Removing Sensitive Data & Plaintext Secrets from GitHub

Learn how to clean your GitHub history, repository and pull requests containing sensitive data (like passwords), and prevent developers from committing secrets.

Removing Sensitive Data & Plaintext Secrets from GitHub

Developers love to code fast and cut corners, I am guilty of it too! This means sensitive data (e.g., plaintext secrets, Application Programming Interface [API] keys, passwords, etc.) might get committed to your git repository. This might be fine if you are developing locally, but this can be a problem when using a hosted service like GitHub; read the Secjuice Squeeze Volume 7 that contains a story about a Starbucks API key being found on GitHub.

Background

I was working on several git repositories, most of which has sensitive data committed to them. They had API keys, AWS keys, passwords, you name it! As a security engineer, I wanted to remedy this. It seemed like a lot of work. Not only were there multiple repositories, they had these "dirty" commits going back years. I will share how I made the dirty commits clean by removing their secrets.

Guidance from GitHub Help

I used the official documentation from GitHub to get started. I read through it and it seems simple enough. I just needed to use BFG Repo-Cleaner, and ask the developers delete the repository and clone it again. Piece of cake! Or so I thought.

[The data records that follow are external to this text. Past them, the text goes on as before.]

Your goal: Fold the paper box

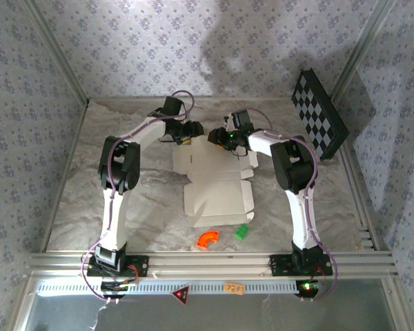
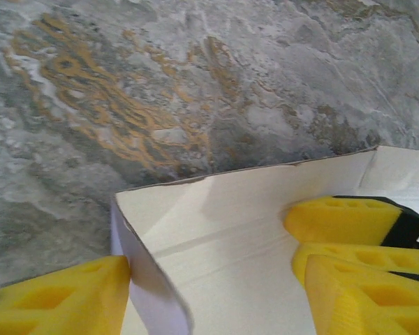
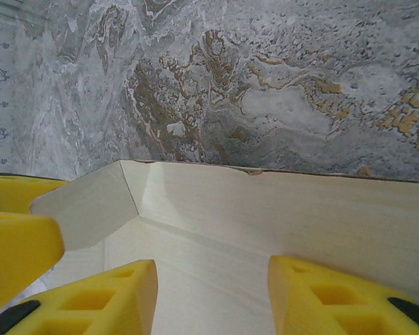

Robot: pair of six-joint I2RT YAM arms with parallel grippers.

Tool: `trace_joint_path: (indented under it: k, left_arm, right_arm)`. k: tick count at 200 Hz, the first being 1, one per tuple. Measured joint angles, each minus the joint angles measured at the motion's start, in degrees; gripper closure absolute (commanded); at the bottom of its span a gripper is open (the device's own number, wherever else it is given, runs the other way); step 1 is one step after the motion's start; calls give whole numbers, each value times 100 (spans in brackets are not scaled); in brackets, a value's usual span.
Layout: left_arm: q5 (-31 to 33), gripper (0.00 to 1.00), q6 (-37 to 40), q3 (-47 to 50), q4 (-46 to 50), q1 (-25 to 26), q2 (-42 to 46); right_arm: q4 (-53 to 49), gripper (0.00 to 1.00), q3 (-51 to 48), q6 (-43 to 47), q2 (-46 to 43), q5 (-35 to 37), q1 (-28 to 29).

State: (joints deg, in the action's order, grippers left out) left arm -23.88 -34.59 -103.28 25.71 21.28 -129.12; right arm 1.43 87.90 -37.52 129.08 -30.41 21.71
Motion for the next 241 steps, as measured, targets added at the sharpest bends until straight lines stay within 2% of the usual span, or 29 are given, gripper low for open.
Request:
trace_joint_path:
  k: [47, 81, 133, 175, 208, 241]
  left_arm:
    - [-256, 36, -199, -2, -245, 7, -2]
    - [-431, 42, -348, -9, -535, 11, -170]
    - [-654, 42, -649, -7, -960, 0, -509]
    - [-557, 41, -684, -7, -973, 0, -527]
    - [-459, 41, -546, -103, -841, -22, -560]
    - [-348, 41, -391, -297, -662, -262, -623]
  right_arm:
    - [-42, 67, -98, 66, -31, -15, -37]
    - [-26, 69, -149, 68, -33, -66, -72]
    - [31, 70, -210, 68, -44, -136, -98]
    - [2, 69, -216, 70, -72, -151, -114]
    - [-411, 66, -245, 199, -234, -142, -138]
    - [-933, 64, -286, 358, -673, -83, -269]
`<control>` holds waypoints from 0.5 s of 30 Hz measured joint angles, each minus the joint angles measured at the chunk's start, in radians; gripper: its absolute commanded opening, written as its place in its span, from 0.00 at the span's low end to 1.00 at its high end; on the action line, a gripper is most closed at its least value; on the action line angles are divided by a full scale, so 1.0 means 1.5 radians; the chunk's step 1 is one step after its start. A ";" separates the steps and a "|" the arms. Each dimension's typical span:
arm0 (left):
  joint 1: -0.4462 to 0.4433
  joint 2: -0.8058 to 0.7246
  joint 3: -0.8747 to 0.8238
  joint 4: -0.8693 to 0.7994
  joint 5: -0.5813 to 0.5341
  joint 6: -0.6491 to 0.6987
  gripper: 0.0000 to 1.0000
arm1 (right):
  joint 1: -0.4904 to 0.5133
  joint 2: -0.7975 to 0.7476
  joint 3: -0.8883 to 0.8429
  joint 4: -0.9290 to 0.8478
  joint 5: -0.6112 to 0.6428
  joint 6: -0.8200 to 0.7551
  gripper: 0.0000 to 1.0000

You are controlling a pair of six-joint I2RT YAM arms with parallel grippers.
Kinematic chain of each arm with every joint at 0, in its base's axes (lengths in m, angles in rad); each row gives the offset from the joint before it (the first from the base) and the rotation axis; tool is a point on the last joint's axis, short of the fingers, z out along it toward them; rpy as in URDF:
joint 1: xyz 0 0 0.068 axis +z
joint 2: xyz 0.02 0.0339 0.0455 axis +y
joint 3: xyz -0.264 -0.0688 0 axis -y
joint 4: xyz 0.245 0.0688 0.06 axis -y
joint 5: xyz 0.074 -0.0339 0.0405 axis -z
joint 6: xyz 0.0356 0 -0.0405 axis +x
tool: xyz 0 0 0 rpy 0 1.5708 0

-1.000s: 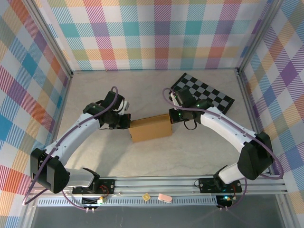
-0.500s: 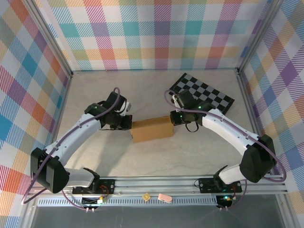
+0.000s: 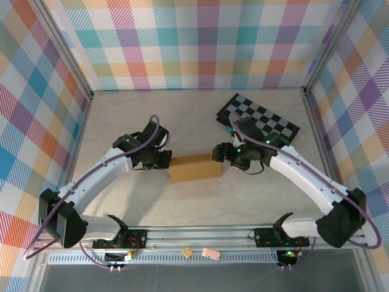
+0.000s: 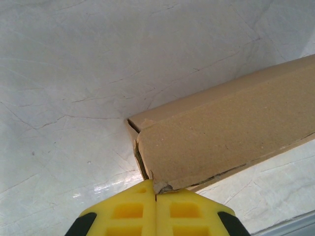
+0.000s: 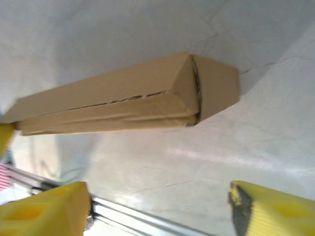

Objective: Fold the paper box

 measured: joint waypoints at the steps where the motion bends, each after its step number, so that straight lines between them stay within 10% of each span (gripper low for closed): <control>1: -0.002 0.000 0.000 0.000 -0.002 -0.002 0.00 | -0.002 -0.013 -0.005 0.011 -0.006 0.039 0.87; 15: -0.017 0.000 0.000 0.001 -0.009 -0.015 0.00 | -0.056 -0.062 -0.234 0.290 -0.065 0.575 0.79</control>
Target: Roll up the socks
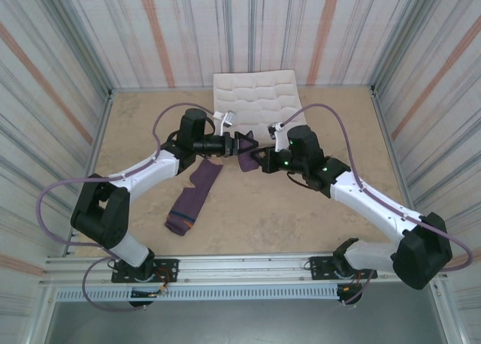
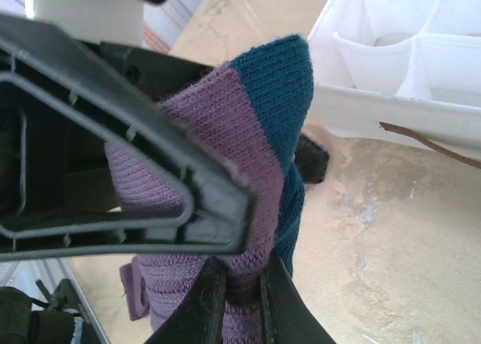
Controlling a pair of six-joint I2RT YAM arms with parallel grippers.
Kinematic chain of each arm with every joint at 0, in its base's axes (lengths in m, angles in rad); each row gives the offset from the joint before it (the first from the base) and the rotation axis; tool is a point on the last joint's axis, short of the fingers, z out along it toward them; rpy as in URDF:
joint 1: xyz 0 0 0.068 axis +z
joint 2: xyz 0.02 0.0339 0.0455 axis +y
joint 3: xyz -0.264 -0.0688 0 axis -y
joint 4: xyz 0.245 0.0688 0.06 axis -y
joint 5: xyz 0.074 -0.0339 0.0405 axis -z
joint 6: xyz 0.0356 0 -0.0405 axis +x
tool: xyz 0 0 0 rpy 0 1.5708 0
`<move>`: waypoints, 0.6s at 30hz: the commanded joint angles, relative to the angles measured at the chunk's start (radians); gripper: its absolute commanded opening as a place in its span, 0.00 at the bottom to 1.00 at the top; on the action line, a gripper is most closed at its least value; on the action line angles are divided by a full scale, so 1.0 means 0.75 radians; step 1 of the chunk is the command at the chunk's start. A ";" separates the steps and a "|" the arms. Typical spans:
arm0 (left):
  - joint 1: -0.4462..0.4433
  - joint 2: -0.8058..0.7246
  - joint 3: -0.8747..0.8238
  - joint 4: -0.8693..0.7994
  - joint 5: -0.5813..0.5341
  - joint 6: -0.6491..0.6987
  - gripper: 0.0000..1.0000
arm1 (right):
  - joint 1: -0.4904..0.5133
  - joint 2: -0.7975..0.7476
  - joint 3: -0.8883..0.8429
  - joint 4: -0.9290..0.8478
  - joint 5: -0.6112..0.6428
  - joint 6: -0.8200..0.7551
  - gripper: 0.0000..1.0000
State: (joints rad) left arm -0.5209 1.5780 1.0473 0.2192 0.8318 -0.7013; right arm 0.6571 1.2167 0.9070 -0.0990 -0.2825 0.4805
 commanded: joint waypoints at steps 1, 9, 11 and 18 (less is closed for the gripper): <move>0.011 -0.036 0.021 0.079 0.047 -0.028 0.74 | 0.038 0.003 0.033 0.034 0.083 -0.064 0.00; 0.018 -0.026 0.005 0.108 0.076 -0.053 0.65 | 0.042 -0.008 0.022 0.059 0.132 -0.058 0.00; 0.018 -0.022 0.002 0.123 0.087 -0.062 0.68 | 0.042 -0.007 0.023 0.064 0.145 -0.058 0.00; 0.018 -0.022 -0.026 0.173 0.096 -0.082 0.53 | 0.043 -0.013 0.020 0.080 0.165 -0.060 0.00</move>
State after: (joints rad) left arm -0.5114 1.5780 1.0393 0.3096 0.8684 -0.7597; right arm 0.6834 1.2186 0.9070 -0.0696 -0.1860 0.4603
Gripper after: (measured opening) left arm 0.550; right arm 0.099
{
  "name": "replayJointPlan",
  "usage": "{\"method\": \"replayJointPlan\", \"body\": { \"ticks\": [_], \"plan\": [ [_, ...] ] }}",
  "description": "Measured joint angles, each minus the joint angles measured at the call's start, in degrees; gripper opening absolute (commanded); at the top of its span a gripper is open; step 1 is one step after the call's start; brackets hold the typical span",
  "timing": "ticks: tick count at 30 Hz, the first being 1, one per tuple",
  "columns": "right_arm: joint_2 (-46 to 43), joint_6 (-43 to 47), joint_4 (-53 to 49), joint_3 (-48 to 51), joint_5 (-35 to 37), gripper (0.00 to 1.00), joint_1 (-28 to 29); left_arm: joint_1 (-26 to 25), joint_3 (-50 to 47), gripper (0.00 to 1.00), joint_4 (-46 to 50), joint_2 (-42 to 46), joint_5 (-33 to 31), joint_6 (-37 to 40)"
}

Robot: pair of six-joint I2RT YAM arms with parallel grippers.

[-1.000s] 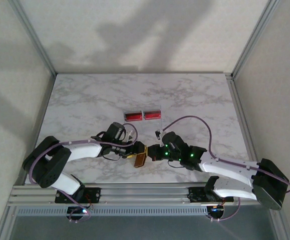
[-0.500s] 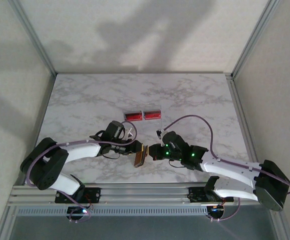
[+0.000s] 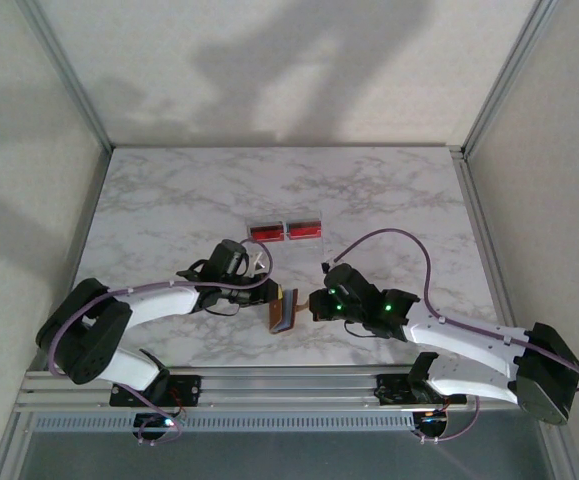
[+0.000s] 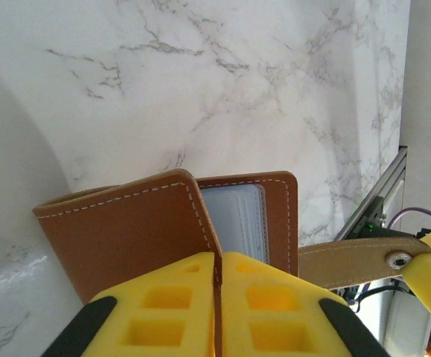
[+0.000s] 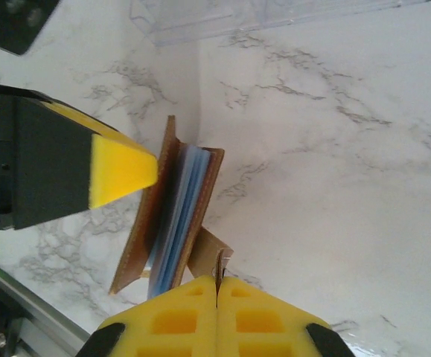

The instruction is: Put the credit cards into the card holder

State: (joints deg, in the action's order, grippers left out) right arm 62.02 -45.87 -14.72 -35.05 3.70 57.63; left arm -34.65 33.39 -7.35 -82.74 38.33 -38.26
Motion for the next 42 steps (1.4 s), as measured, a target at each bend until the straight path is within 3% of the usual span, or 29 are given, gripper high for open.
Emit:
{"method": "replayJointPlan", "body": {
  "ticks": [10,21,26,33,38,42],
  "plan": [
    [0.07,-0.5,-12.13,-4.39,7.34,0.0,0.0,0.0,1.03,0.02,1.92,1.03,-2.58,1.44],
    [0.07,-1.29,-17.46,-4.37,11.39,0.0,-0.96,0.44,0.85,0.02,5.03,1.22,-6.36,2.54],
    [1.51,-1.27,-19.67,-4.37,13.16,0.0,-1.14,0.63,-0.42,0.15,9.11,0.94,-9.22,3.43],
    [5.73,-1.25,-19.43,-3.52,13.2,0.0,-1.14,0.63,-0.85,0.21,9.55,-0.66,-9.4,3.61],
    [5.64,-0.2,-18.71,-3.19,12.61,0.0,-1.14,0.63,-0.92,0.41,8.98,0.94,-6.67,3.04],
    [2.97,0.42,-18.53,-3.54,11.17,0.0,-1.14,0.63,-0.92,0.52,7.15,3.21,-3.13,2.29]
  ]
}}
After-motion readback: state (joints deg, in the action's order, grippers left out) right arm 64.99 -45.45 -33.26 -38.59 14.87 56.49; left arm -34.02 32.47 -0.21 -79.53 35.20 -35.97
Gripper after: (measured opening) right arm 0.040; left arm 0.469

Removing sensitive data from a repository - GitHub Help
If you commit sensitive data, such as a password or SSH key into a Git repository, you can remove it from the history. To entirely remove unwanted files from a repository’s history you can use either the git filter-branch command or the BFG Repo-Cleaner open source tool.

Using BFG Repo-Cleaner

BFG Repo-Cleaner is a Java program that utilizes git filter branch to modify existing commit and replace the content. Git filter branch is a rather tedious process (see the GitHub help document above), so I am glad BFG simplifies it.

This is the process I used to clean my commits.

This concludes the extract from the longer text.